Naschobst in Beerenform kommt bei Einkochspezialistin Bettina Fink süß und pikant ins Glas. Raffinierte Rezepte für Johannisbeeren, Brombeeren & Co.

Stecken voller Vitamine: Johannisbeeren © (c) Melica - stock.adobe.com (Meliha Gojak)
 

Die Familie der Beeren ist groß. Bananen zählen ebenso dazu wie Melanzani, Datteln, Kürbisse, Paradeiser oder Orangen.

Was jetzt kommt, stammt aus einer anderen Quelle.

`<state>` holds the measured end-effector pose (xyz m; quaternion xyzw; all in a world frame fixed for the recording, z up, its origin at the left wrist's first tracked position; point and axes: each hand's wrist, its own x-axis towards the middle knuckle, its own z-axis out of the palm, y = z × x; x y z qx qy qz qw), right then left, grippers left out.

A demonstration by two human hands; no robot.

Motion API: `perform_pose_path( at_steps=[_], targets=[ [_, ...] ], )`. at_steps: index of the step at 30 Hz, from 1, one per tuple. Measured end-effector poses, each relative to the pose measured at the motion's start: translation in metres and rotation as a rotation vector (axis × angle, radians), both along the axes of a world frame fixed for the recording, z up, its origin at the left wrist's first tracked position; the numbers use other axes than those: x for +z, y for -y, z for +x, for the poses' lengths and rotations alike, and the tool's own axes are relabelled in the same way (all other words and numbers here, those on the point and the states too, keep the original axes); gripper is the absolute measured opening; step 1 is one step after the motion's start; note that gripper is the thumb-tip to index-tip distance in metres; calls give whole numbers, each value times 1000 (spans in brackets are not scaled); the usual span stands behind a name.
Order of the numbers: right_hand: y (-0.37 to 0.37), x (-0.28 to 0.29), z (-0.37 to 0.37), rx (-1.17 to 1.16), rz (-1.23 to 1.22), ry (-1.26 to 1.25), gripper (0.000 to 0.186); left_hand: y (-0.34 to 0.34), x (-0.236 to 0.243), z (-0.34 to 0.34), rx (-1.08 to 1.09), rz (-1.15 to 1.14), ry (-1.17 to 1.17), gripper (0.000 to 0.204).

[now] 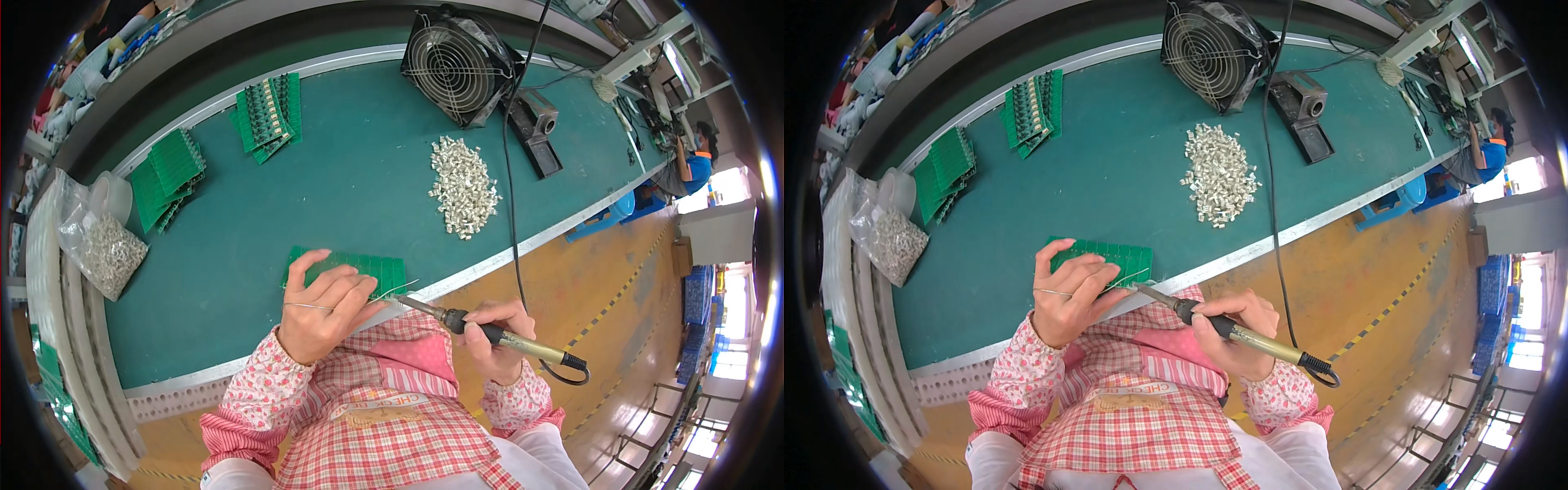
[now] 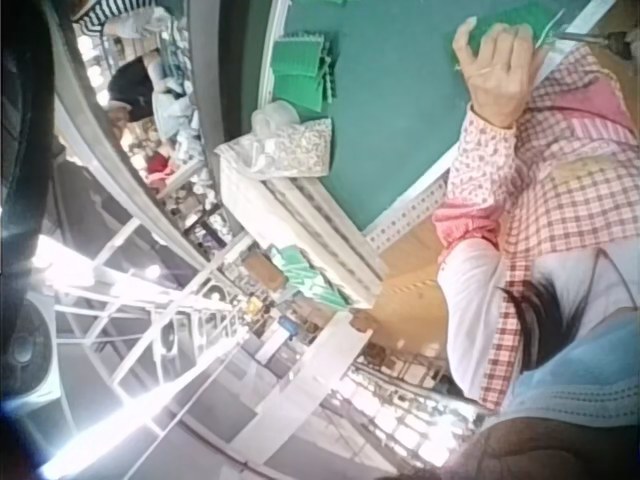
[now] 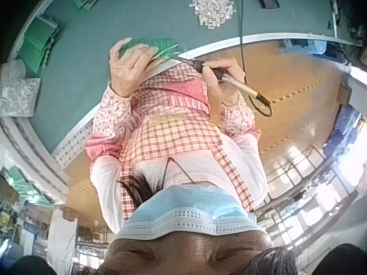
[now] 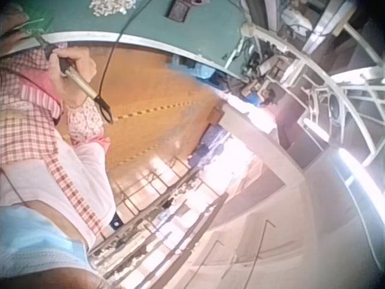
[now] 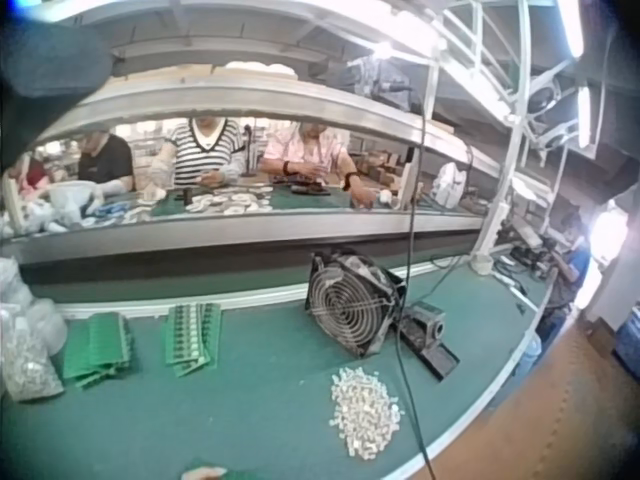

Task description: The person inserts small electronic components into green circuit board strips by hand and solders the components using a soldering iron and solder wire.

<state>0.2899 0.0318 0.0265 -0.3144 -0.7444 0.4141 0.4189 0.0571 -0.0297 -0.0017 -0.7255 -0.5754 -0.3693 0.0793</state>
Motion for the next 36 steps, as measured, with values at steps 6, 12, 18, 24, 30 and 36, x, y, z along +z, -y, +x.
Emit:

Hingegen gehören viele Früchte, die das Wort im Namen tragen, nicht zur Beerenfamilie - Himbeeren und Brombeeren etwa sind Sammelsteinfrüchte, Hollerbeeren Steinfrüchte und Vogelbeeren Apfelfrüchte.

Der Einfachheit halber widmen wir uns dem Beerenobst, das jetzt Saison hat - egal wo es botanisch zuzuordnen ist. Denn eines haben die Naschbeeren alle gemeinsam - sie stecken voller Vitamine und Nährstoffe. Preisel-, Stachel-, Johannis- oder Himbeeren sind auch Leichtgewichte in der Kilokalorientabelle.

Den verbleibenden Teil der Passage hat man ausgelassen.